* [What is expected] Only the final stretch of the data is wanted: reproduce the line containing "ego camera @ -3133" and each line after it, exactly.

* [Data segment]
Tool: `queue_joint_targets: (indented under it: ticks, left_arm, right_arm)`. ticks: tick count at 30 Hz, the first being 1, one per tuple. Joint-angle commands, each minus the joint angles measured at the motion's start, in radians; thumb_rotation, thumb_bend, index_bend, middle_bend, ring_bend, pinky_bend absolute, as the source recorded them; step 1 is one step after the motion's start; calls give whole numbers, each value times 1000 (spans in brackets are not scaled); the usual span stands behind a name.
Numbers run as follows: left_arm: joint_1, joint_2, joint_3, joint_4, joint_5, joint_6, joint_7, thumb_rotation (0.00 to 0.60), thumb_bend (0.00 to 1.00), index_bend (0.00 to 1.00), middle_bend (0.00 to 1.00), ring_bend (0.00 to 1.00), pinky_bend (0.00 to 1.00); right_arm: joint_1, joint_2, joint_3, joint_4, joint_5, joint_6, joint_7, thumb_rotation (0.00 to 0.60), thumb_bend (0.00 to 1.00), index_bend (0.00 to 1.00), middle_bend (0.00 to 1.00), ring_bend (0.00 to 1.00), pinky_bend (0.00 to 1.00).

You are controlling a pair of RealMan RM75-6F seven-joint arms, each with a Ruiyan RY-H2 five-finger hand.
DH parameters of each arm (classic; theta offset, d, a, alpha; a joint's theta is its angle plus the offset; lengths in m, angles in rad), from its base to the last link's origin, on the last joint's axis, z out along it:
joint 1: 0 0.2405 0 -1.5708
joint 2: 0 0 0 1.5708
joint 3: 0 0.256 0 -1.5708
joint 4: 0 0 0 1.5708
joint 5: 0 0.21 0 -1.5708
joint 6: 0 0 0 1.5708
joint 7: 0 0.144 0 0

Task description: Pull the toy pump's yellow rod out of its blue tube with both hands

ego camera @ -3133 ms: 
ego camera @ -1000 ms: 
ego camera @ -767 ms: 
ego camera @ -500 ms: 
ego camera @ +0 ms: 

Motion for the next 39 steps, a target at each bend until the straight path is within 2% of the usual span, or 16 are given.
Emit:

* [Task answer]
ego camera @ -3133 ms: 
ego camera @ -1000 ms: 
ego camera @ -767 ms: 
ego camera @ -500 ms: 
ego camera @ +0 ms: 

Motion for the next 39 steps, a target at each bend until the straight path is within 2% of the usual span, or 16 are given.
Emit:

The submitted response is complete.